FIG. 2 is a perspective view showing a state in which tube elements and the like are similarly stacked.

FIG. 3 is a perspective view showing the overall structure of the heat exchanger of the same.

FIG. 4 is an exploded perspective view of the tube element of the same.

FIG. 5 is a sectional view of the heat exchanger during brazing.

FIG. 6 is a cross-sectional view of the heat exchanger when a reinforcing plate is not used during brazing.

FIG. 7 is a perspective view of a housing showing another embodiment.

FIG. 8 is a sectional view of the heat exchanger of the same.

FIG. 9 is a perspective view showing a state in which tube elements and the like showing still another embodiment are stacked.

FIG. 10 is a perspective view of the tube element and the like during brazing.

FIG. 11 is a cross-sectional view of a conventional heat exchanger.

FIG. 12 is a sectional view of a heat exchanger including a housing.

[Explanation of symbols]

 1 1st flow path 2 2nd flow path 3 Laminated heat exchanger 4 Tube element 5 Outer fin 6 Housing 7 Reinforcement plate

Claims (1)

[Claims] 1. A laminated heat exchanger in which a plurality of tube elements that define a first flow path are stacked via outer fins, and each tube element is housed inside a housing that defines a second flow path.
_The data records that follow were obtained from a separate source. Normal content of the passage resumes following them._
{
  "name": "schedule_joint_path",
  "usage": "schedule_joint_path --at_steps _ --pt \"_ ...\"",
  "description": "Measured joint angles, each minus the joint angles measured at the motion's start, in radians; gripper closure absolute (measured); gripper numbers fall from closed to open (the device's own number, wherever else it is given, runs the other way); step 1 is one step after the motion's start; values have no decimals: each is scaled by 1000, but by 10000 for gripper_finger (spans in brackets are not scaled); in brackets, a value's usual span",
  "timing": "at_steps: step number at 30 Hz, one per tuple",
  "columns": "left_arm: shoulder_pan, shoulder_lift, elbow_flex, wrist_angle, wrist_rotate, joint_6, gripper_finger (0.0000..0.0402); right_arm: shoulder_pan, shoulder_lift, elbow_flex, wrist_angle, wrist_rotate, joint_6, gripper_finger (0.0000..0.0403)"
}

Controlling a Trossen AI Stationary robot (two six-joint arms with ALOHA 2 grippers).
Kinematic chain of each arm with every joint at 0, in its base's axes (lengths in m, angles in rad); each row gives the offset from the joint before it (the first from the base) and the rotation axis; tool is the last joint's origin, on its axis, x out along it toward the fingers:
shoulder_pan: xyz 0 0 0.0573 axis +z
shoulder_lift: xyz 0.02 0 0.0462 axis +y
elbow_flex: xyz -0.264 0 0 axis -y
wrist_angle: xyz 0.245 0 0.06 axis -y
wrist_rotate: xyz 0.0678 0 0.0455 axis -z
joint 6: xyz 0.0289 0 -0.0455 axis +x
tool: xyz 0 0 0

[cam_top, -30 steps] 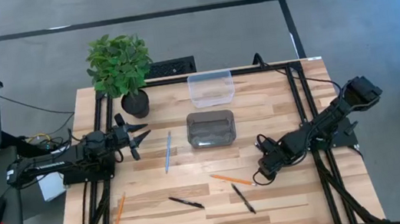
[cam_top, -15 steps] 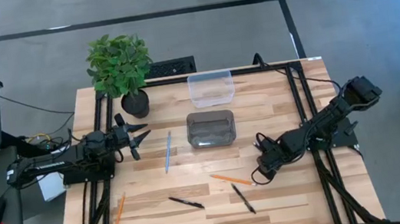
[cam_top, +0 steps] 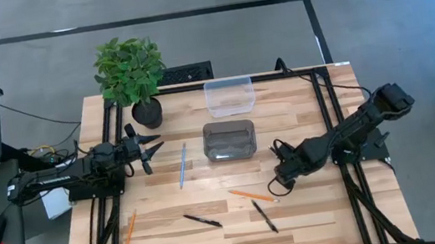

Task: Sort pens & pencils
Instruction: Put the top right black pen into the transparent bin

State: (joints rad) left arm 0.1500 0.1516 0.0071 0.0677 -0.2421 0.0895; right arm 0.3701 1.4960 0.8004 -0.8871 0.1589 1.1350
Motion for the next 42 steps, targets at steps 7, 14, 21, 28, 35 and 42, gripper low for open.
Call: schedule_joint_path --at_steps 7,14,21,28,35,42 --pt "0 0 0 0 0 0 284 -58 0 109 -190 109 -96 311" --pt "0 0 0 0 0 0 284 -162 -1 243 -315 262 -273 311" --pt "0 0 0 0 0 0 284 -382 -2 333 -206 318 -639 311" --pt "0 0 0 0 0 0 284 -607 -2 373 59 250 -1064 311" --pt "0 0 0 0 0 0 284 -768 -2 373 285 87 -1284 311" --pt "0 0 0 0 0 2 284 -844 4 373 386 -24 -1330 311"
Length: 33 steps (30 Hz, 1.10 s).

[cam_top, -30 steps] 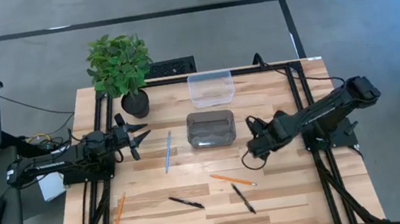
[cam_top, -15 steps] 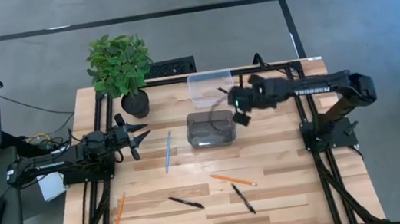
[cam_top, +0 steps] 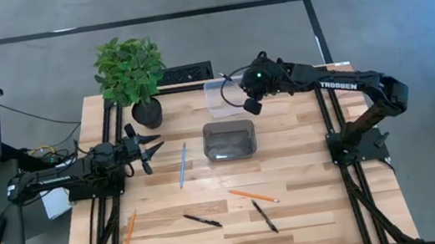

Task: Sort pens & pencils
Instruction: Put the top right black pen into the transparent bin, then put the right black pen into the transparent bin

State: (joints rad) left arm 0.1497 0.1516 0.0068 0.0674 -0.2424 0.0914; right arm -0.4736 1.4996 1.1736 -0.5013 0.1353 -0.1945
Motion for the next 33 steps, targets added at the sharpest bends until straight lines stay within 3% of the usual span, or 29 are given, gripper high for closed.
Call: schedule_joint_path --at_steps 6,16,33 --pt "0 -1 0 0 0 0 284 -21 107 3 112 -5 -24 311" --pt "0 -1 0 0 2 -4 284 -67 315 11 116 -4 -42 311" --pt "0 -1 0 -1 7 -3 284 -70 352 14 113 -4 -42 284"
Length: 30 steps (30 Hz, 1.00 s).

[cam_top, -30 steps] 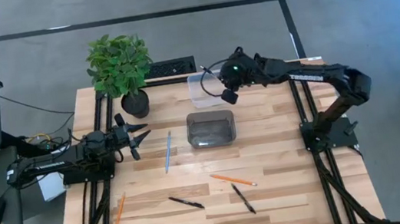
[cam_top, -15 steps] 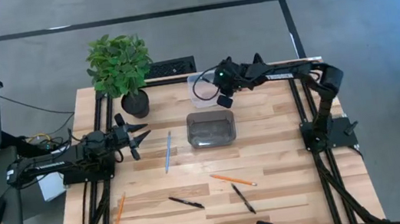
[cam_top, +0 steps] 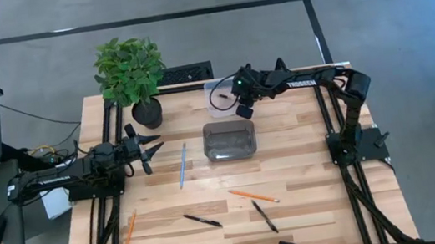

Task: Sort pens & pencils
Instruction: Put the right black pen into the transparent bin

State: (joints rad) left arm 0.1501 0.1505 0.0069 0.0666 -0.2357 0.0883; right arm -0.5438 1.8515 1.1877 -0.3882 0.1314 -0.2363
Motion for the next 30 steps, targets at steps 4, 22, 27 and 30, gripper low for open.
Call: schedule_joint_path --at_steps 4,22,27,30 --pt "0 0 0 0 0 0 284 6 0 0 0 4 2 284" --pt "0 0 0 0 3 5 284 365 -369 73 -493 -26 403 283" --pt "0 0 0 0 2 5 284 583 -422 72 -517 -31 591 283" --pt "0 0 0 0 2 5 284 702 -429 72 -518 -31 685 283"
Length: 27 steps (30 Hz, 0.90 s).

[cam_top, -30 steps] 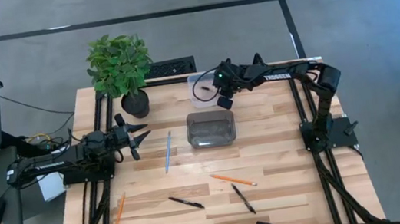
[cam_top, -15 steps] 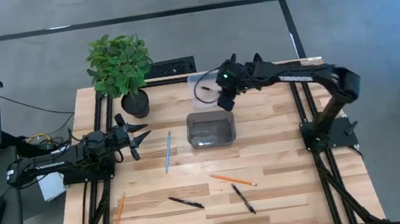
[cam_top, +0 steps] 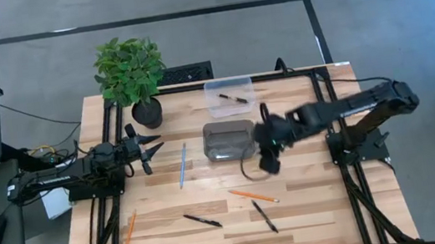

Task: Sort pens & pencils
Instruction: Put the right black pen into the transparent bin

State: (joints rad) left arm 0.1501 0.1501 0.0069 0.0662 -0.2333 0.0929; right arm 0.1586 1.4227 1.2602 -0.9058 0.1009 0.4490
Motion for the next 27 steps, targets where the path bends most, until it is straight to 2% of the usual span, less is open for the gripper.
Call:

By fixing the reinforcing plate interposed between the housing and the housing to the tube element, the rigidity of the reinforcing plate in the surface direction is made smaller than that of the tube element, and the rigidity in the direction orthogonal to the surface of the reinforcing plate is made higher than that of the tube element. A laminated heat exchanger characterized by the above.